The holy grail of BC seating in this case would be this: if you could upcharge on the seats to a midway point to a economy sleeper price, it could be an easy way to gain additional revenue with minimal capital. You reduce your capacity by 25% (assuming same number of rows, but wider seating / 2x1 seating), but if you could charge double coach pricing, you come out well ahead. Probably the biggest drawback is that lower level seating is typically used for handicap seating, so you'd have to either maintain a handicap position in the lower level seating area, or provide more than one coach so that there's still disabled seating in the train.

As a side question, does anyone know what the refresh cycle is for superliner coaches? Is there one? I know there is a cycle for mechanical fixes, but given how SII Sleepers are still running in original interior finishes, it makes me wonder if the same is true with coaches.


----------



## Ryan (Feb 14, 2013)

MikeM said:


> Ryan said:
> 
> 
> > Blackwolf said:
> ...


He seemed to be implying something more than what Amtrak is already doing on the CS.


----------



## rickycourtney (Feb 14, 2013)

> Not knowing how much new seats would cost, that would be the biggest question. Maybe you could repurpose an existing seat for BC seating, like Amtrak did with Metroliner seating used in current BC cars. But for consistency purposes (and to better justify the increased charge for the seat), it might be worth procuring new seats with the idea that Amtrak could slowly standardize all medium and long haul BC seating to use the new seats, addressing the "mystery meat" phenomena other writers have commented on with inconsistent product on different routes or even the same route.

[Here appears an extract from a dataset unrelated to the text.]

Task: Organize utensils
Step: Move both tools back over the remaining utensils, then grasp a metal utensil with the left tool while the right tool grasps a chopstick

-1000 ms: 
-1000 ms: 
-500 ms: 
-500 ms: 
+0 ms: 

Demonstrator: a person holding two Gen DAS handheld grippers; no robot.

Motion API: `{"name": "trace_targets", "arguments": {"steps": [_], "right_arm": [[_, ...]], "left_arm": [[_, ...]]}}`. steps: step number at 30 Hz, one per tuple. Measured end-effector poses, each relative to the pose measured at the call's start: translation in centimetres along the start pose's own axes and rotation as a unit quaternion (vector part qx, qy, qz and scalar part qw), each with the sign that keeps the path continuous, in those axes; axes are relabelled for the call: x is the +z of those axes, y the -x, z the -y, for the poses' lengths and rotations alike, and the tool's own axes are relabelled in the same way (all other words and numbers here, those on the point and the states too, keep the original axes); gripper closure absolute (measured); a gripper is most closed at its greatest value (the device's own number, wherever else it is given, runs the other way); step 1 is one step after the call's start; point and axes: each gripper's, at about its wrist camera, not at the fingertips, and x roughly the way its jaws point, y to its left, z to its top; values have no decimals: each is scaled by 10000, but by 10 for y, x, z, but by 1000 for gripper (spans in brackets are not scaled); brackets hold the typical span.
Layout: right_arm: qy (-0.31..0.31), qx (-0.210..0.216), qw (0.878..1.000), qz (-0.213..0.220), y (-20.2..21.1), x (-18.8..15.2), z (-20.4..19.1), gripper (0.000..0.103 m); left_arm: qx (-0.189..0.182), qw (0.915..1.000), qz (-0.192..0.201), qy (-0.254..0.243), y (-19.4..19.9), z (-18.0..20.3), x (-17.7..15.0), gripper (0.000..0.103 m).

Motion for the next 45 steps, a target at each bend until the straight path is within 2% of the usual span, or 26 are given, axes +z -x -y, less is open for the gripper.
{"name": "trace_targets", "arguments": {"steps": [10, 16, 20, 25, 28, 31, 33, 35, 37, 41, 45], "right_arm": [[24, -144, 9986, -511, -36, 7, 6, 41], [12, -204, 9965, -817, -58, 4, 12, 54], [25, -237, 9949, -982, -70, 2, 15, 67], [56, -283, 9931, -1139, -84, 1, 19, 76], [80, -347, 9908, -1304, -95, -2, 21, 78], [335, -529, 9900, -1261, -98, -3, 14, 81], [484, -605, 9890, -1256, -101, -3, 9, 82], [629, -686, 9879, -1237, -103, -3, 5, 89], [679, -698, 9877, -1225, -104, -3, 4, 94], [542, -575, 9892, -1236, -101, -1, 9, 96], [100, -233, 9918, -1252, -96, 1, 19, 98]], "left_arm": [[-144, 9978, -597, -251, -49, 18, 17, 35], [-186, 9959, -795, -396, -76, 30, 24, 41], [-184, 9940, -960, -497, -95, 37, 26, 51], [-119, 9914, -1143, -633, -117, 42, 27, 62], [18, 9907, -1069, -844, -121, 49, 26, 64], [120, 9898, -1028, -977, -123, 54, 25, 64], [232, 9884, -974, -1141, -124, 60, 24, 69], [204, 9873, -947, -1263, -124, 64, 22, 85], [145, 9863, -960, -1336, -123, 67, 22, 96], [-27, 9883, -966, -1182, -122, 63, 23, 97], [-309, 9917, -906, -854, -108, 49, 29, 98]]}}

As I mentioned earlier... this is what Amtrak appears to be doing with the proposed BC on the Coast Starlight. The seats would essentially be the same as the leather seats used in Acela Business Class. There would be 12 seats in a 2x2 arrangement. It would cost approx. $56,600 per car to convert the lower level in the coaches to business class.


----------



## Blackwolf (Feb 14, 2013)

Ryan said:


> MikeM said:
> 
> 
> > Ryan said:
> ...


That's correct, Ryan. I'm saying exactly this. Amtrak is not in the survival mode it was just 10 short years ago. The company is not looking to shut down all non-NEC operations in two weeks time. Employees are not looking at the prospects of IOU's instead of paychecks. The fleet, while not getting any younger, is not in the deplorable state of barely hanging onto the rails and is actually in relatively reliable mechanical condition for a vastly large part. Country-wide railroad ridership has not been at the numbers we're experiencing in over 50 years; better even than before Amtrak's creation. Lastly, the financial picture of the company is the best-ever in Amtrak's history. Not breaking even, but to expect Amtrak to be in the black system-wide is to also expect a manned colonization mission to Mars before the close of this decade.

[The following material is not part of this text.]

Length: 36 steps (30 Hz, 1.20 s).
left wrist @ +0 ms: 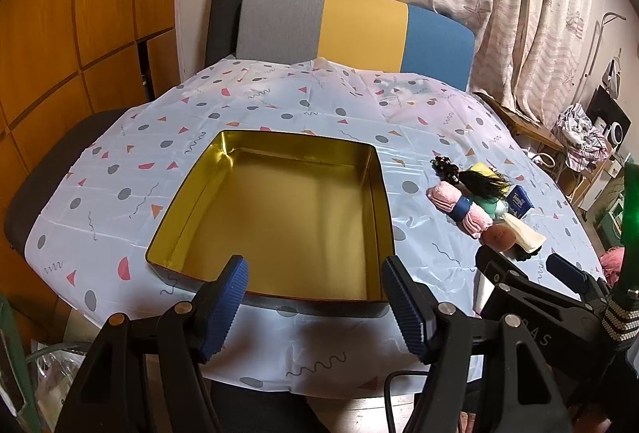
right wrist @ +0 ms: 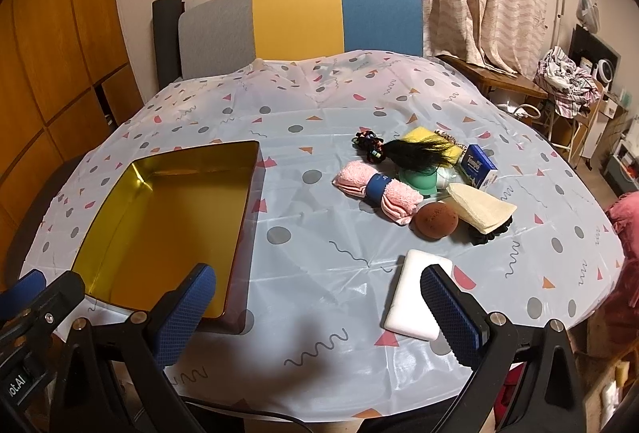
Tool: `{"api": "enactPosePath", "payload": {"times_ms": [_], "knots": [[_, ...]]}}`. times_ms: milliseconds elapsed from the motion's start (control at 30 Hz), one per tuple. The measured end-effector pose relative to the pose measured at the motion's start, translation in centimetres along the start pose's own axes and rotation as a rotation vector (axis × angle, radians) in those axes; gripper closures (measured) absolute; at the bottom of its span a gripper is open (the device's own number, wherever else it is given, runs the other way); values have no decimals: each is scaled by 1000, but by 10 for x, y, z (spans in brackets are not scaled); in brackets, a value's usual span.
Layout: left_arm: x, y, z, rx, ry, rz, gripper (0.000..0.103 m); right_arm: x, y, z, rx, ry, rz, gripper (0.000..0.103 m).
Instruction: Organize rigid objects
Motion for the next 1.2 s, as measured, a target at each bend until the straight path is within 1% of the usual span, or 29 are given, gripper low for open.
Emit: {"api": "enactPosePath", "payload": {"times_ms": [1200], "knots": [[-4, 1, 5, -12, -27, 6, 33, -6, -1, 6, 10, -37, -2, 0]]}}
Point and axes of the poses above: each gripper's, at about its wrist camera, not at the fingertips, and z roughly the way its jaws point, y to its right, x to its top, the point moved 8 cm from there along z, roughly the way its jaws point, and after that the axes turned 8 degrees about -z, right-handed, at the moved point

Business Class standardization, followed by wide-spread implementation is one of the easiest and most obtainable ways to break some of the chains that still bind Amtrak in the past as far as rider impressions go. The best-case scenarios would include having those much-lauded fully-lie-flat business suites you find on most major airline carriers. Barring such a substantial _improvement_ to guest offerings, the next best thing would be to have those 2-1 overstuffed leather seats with no advancement of the legroom (already plenty generous) and make them widely available on every single Amtrak-controlled train. Start off with the lower level of Superliner coaches being converted. If there are substantial sell-out situations happening (not a far-fetched proposition,) then convert half of the upper level to Business Class and put up a partition between regular coach and the new cabin. For the single-level fleet, you slice half of a coach car off for general Coach and the other half for Business Class. Not every car, but enough cars to equip every single LD train with a Business Class section and have a reserve pool for bad-orders. So, you loose a percentage of general Coach seats. I'm going to be a touch cold-hearted and say "deal with it." It will not lower revenue prospects, but will actually make more with the same inventory of rolling stock. In only a few years time, the conversions will have paid for themselves in full, meaning the rest is pure profit. And improved passenger enjoyability.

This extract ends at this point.